Всякий, кто заговаривал с Екатериной, сразу возбуждал подозрения в Марии, и даже сдержанные комплименты вызывали у нее недоверие. «Той зимой, — вспоминает Екатерина в своих мемуарах, — я уделяла много времени своей внешности. Княгиня Гагарина часто говорила мне украдкой, хоронясь от мадам Чоглоковой — ибо, с точки зрения последней, каждый, кто хвалил меня, даже мимоходом, совершал тяжкое преступление, — что я с каждым днем становлюсь все краше». Отгороженная от внешнего мира, лишенная своих обычных удовольствий, Екатерина проводила больше времени перед зеркалом. Дважды в день ей делал прическу искусный парикмахер-калмык, совсем юный, почти мальчик. Волосы у нее были на зависть густыми и, завиваясь, красиво обрамляли лицо. Елизавета освободила ее от обязанности брить голову и носить злосчастный черный парик, и ее волосы роскошным потоком растекались по спине и плечам, вызывая зависть у придворных дам. Она не пудрила их, и природный сочный каштановый цвет вызывал всеобщее восхищение.
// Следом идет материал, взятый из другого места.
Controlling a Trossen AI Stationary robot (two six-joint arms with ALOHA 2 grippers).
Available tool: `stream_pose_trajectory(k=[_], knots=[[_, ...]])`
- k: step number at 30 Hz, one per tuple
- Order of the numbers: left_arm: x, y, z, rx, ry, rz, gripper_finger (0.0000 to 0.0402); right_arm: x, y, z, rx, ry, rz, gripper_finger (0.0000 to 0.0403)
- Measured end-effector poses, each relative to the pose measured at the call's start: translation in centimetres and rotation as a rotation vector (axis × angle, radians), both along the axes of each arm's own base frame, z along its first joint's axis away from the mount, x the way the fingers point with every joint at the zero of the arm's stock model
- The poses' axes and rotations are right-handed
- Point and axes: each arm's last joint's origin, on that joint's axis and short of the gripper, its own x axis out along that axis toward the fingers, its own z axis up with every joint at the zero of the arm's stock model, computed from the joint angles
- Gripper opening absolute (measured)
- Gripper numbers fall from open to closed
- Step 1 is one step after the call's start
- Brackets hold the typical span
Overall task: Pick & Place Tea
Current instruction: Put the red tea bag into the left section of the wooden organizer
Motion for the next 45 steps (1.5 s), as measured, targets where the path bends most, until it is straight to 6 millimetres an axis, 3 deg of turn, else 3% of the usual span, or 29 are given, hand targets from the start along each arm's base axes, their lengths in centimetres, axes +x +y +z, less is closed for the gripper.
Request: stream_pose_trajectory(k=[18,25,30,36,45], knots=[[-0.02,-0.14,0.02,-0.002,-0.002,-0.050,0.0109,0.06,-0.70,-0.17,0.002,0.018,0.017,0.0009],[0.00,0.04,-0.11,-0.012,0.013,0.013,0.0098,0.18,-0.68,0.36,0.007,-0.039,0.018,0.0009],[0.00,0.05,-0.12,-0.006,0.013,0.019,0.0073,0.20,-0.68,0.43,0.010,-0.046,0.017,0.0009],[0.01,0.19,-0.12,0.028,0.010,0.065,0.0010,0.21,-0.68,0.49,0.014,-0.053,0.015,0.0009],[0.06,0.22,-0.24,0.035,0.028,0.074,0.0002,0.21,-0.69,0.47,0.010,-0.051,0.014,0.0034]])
Екатерине начали льстить, правда, шепотом. Кто-то сказал ей, что шведский посол Вольфенштерн считает ее «очень хорошенькой», и это смущало ее, когда (это было редко) ей разрешали обратиться к нему. («То ли от скромности, то ли по кокетству, я не знаю, — писала она позднее, — но смущение было подлинным».)

Екатерина цвела, но Мария была тут как тут. Она напускала стужу на ее цветение, стараясь испортить настроение и омрачить радость.
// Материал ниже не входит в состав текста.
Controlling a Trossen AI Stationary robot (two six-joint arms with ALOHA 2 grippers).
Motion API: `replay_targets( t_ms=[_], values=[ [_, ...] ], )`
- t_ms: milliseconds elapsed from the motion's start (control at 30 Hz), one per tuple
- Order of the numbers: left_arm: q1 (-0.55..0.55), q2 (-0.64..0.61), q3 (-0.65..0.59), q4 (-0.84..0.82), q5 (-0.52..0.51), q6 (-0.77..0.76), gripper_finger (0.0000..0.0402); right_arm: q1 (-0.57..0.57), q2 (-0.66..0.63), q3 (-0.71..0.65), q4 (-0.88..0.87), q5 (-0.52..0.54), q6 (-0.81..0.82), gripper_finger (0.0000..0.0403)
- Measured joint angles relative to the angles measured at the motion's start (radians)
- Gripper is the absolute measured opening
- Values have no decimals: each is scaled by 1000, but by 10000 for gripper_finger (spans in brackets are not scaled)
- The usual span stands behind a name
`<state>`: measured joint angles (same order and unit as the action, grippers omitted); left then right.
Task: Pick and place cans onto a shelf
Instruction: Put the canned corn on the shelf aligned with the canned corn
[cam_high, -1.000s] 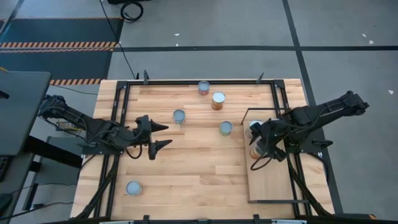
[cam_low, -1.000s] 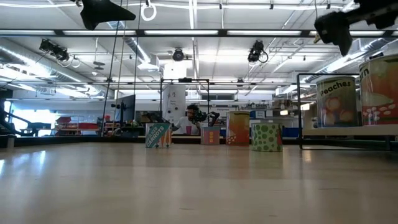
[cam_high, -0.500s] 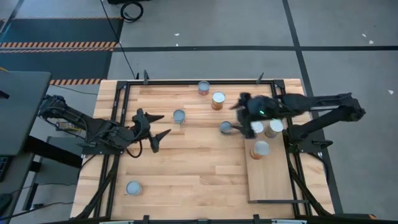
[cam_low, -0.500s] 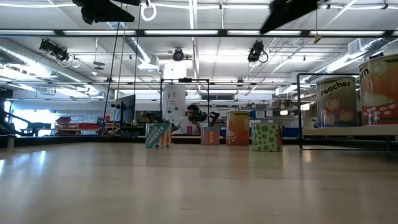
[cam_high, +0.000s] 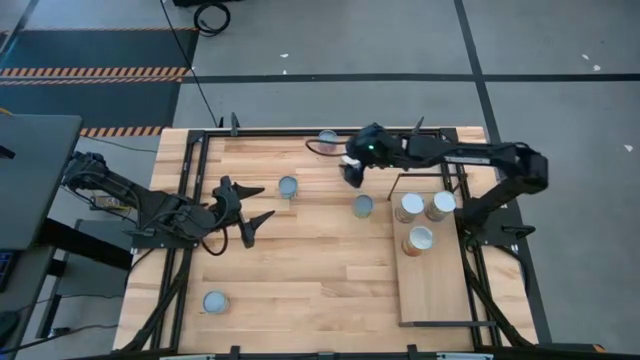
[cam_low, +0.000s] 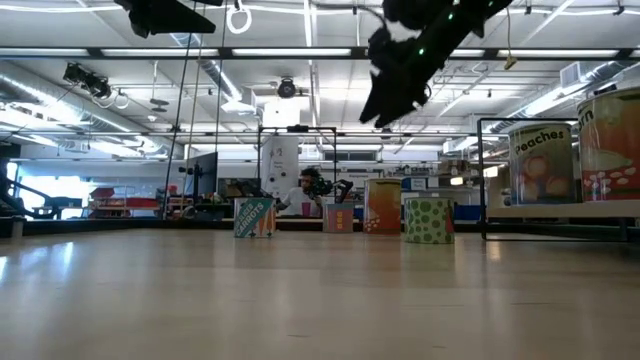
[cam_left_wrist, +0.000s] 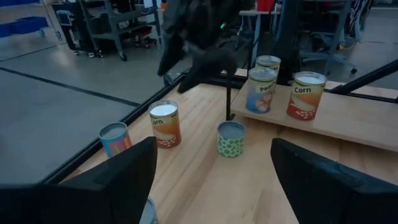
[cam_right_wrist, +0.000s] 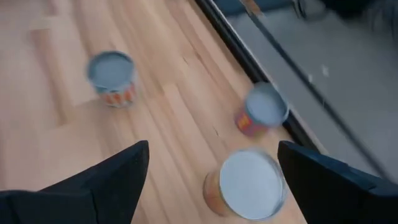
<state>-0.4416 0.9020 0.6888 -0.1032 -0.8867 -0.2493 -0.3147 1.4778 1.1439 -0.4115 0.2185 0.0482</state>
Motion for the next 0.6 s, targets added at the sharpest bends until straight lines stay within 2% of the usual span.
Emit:
replay_targets(
  t_ms=[133, 367, 600],
  values=[
    [0, 0, 0, 0, 0, 0, 318, -42, 68, 0, 0, 36, 80, 369],
    [0, 0, 0, 0, 0, 0, 318, -102, 161, 0, 8, 16, 132, 397],
    [2, 0, 0, 5, 1, 13, 318, -146, 210, 0, 17, 25, 170, 397]
  ],
)
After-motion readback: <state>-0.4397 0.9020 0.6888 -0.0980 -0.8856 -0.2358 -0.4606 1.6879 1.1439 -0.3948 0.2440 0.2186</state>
— Я обязательно доложу обо всем императрице! — заявляла Мария, почувствовав малейший намек на фривольность или отступление от установленного порядка (как писала Екатерина, «беспорядком она называла все, что не являлось абсолютной скукой».) Чтобы побудить опекаемую к более серьезному образу мыслей, Мария добилась от правительницы распоряжения о том, чтобы посещать святую церковь чаще, чем прежде. Теперь, помимо дневной службы, Екатерина и Петр должны были ходить к заутрене и вечерне. Когда бы молодая пара ни покидала дворец — то ли направляясь на какое-то светское увеселение, то ли сопровождая непоседливую императрицу в ее загородных поездках, — Мария всегда следила за тем, чтобы молодые не допускали и намека на легкомыслие.
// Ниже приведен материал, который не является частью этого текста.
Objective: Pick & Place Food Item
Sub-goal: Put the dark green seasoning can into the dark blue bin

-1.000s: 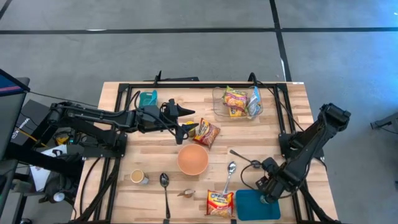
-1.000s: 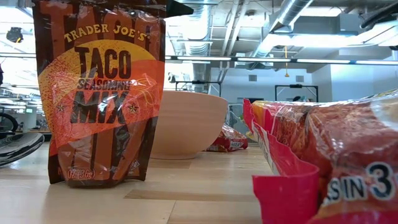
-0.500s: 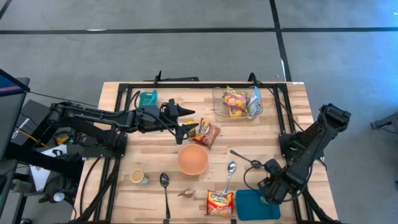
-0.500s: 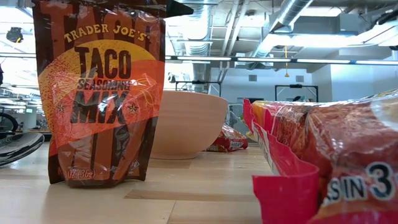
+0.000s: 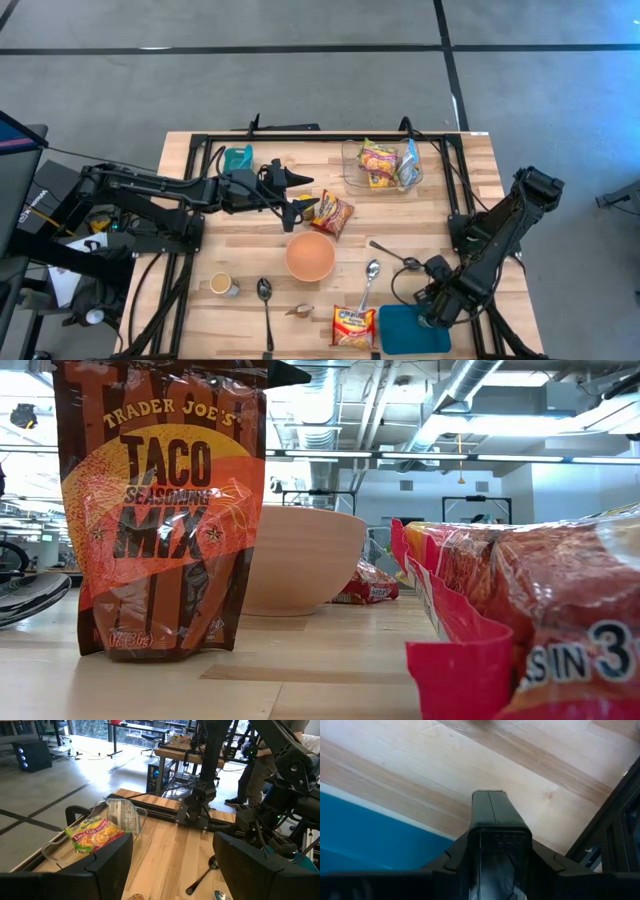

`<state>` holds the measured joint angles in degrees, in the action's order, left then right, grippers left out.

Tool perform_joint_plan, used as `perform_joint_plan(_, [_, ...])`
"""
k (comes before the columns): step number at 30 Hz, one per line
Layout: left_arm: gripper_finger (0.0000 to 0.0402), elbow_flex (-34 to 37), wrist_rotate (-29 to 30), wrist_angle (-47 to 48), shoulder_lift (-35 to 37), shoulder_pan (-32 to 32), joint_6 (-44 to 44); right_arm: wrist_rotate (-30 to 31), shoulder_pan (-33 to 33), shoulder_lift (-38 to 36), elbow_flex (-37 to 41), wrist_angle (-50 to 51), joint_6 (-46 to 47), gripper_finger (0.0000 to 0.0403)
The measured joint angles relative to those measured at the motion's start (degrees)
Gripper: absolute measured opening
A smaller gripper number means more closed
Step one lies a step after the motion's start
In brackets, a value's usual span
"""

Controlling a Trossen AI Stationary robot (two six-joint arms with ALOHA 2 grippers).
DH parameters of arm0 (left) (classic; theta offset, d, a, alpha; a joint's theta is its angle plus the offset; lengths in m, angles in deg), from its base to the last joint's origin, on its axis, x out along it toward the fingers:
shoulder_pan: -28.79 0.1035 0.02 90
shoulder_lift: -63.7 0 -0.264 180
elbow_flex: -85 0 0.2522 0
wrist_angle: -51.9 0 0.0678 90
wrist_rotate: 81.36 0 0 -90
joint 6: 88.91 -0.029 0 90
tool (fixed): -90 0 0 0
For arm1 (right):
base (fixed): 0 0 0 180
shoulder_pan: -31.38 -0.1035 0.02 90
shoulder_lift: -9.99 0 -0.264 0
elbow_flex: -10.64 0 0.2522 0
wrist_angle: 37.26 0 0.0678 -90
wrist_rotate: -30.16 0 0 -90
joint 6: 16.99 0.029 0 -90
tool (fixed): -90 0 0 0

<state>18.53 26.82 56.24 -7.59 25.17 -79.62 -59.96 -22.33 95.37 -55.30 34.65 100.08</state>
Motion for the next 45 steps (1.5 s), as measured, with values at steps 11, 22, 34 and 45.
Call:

Иоганны, которого императрица назначила управляющим голштинскими поместьями Петра. (Сама Иоганна была выдворена Елизаветой из России в Германию вскоре после свадьбы Екатерины.) В обществе дяди Августа не повеселишься. Низкорослый человек, небрежно одетый, он все время заводил речь о подчинении жен — очевидно, просвещал неопытного Петра. Август плоско шутил и перескакивал с одной темы на другую. Каждый раз, однако, Мария прерывала его, чтобы сказать: «Такая беседа неприятна ее величеству». Или: «Императрица не одобрила бы такие вещи». Поддерживать нормальный разговор в этих условиях было просто невозможно, и Марии с успехом удавалось «распространить по всей нашей стране скуку и уныние», — писала Екатерина.

Когда они останавливались на ночь, дуэнья не слагала с себя полномочия вездесущего цензора. Путешественникам не позволялось сетовать на неудобства проживания в мокрых палатках. День за днем продолжалась эта беспросветная скука. Мария совсем замучила слуг своими придирками и всех восстановила против себя. Екатерина пыталась как можно больше спать — и днем, и вечером. Это позволяло ей хоть на время избегать общества своего надоедливого, вечно недовольного Петра, скучного дяди и вездесущей Марии с похоронной физиономией.

Прибыв на место и поселившись в загородном доме, все они нашли для себя занятия по душе, и мрачное бытие несколько прояснилось. Князь и княгиня Репнины при каждом удобном случае уводили Екатерину от мадам Чоглоковой к другой, более приятной компании, где в числе прочих были графиня Шувалова и мадам Измайлова, самые добрые и участливые из всех фрейлин государыни. Мария же увлекалась карточными играми, которые продолжались с утра до вечера. В тот сезон двор охватила «сумасшедшая горячка», повальное увлечение азартными играми, вспоминала Екатерина, и Мария стала страстной картежницей и очень злилась, когда проигрывала. Карты поглощали все ее время, и надзор за Екатериной ослабевал, но даже и тогда великая княгиня не осмеливалась исчезать из поля зрения своей дуэньи.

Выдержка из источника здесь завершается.